**Your instructions:**
All lines holding the string "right" should be copied from the data below.

◆ ◆ ◆

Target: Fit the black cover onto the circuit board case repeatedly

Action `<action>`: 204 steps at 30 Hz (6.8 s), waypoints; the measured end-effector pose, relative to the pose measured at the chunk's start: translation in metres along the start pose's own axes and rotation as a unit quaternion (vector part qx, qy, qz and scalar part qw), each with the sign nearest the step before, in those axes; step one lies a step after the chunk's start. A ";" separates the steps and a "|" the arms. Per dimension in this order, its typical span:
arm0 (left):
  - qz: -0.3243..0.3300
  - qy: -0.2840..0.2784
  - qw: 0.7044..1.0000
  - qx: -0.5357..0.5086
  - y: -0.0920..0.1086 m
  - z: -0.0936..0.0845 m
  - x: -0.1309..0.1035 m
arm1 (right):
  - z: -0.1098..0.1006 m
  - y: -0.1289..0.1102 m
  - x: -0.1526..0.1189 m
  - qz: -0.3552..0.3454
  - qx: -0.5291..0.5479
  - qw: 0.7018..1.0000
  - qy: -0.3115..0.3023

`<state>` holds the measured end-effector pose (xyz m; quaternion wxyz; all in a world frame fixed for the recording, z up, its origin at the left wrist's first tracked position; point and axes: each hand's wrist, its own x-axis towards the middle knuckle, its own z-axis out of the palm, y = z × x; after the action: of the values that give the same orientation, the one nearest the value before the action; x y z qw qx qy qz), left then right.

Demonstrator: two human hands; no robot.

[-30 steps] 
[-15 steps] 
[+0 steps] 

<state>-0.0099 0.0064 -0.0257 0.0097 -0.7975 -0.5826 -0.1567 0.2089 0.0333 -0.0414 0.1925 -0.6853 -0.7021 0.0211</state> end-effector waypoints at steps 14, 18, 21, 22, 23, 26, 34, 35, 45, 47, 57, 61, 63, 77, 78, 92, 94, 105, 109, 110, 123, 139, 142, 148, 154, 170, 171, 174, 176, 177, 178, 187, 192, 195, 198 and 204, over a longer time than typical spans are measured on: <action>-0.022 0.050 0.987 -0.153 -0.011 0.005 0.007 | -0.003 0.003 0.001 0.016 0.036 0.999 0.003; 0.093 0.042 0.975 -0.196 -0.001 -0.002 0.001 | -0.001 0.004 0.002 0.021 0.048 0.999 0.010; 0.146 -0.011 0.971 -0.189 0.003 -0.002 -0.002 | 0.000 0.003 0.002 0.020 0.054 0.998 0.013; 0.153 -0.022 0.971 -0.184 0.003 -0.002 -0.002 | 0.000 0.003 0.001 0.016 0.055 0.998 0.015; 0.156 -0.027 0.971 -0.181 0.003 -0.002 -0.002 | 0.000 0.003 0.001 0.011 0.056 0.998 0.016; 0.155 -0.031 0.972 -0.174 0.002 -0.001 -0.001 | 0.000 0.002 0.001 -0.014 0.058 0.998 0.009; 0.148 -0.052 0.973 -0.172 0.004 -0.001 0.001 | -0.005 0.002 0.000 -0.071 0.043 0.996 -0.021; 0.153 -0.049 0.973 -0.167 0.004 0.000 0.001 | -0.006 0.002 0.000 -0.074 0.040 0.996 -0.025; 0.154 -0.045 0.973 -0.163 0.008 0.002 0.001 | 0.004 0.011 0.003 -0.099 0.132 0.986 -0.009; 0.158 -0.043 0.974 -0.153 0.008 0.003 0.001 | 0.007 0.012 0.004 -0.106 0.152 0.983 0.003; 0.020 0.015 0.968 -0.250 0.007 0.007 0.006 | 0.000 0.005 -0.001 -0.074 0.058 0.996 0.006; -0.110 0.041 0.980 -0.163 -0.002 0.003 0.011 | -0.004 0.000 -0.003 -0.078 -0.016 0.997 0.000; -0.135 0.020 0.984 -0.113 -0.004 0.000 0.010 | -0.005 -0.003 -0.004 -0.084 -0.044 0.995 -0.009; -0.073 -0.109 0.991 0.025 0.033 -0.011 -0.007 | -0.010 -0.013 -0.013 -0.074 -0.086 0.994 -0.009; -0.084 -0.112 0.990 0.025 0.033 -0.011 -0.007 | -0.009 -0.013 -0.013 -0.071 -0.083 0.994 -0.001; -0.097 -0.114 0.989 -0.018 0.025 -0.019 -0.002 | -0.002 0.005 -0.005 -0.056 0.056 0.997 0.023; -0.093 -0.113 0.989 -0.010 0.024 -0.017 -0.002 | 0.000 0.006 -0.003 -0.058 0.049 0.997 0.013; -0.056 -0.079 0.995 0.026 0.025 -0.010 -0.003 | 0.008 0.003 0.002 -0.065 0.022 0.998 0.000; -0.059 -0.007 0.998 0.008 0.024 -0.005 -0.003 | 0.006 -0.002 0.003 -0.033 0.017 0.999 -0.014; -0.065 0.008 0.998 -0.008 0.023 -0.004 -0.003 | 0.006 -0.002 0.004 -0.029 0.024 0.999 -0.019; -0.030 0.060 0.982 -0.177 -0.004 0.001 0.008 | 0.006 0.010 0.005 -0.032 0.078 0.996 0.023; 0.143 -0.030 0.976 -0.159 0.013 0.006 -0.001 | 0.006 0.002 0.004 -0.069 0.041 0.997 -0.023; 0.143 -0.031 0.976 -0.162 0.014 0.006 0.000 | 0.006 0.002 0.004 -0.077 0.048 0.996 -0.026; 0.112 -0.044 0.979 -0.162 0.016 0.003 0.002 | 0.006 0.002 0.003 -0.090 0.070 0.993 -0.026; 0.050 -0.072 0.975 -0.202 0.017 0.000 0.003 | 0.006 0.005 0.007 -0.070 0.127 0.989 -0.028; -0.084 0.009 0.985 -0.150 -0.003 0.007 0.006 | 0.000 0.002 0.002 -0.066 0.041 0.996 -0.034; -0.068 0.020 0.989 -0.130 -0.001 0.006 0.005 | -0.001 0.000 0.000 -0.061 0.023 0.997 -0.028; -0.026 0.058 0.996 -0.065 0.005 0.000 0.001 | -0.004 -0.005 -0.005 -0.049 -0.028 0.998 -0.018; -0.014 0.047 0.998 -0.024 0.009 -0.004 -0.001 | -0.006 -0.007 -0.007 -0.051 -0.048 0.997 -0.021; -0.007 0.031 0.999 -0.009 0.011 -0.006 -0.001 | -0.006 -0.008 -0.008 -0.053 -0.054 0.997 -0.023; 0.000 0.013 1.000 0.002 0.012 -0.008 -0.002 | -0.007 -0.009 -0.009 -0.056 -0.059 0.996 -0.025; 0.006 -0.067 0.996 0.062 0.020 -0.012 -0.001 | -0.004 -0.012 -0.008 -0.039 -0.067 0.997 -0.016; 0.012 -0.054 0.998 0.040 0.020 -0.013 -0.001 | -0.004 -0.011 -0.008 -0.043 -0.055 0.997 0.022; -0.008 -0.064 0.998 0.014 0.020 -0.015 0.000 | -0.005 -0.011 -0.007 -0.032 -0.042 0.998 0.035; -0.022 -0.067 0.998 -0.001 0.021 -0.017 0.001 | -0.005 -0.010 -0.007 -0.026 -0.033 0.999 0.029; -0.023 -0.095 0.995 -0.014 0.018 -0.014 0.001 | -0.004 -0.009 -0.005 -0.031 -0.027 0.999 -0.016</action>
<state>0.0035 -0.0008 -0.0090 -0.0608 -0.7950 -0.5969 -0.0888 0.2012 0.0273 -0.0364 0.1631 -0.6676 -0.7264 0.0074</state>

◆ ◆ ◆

**Your response:**
arm1 (right):
`<state>` holds the measured end-effector pose (xyz m; quaternion wxyz; all in a world frame fixed for the recording, z up, its origin at the left wrist's first tracked position; point and axes: each hand's wrist, its own x-axis towards the middle knuckle, its own z-axis out of the palm, y = z × x; after the action: of the values that give the same orientation, the one nearest the value before the action; x y z qw qx qy qz), left then right.

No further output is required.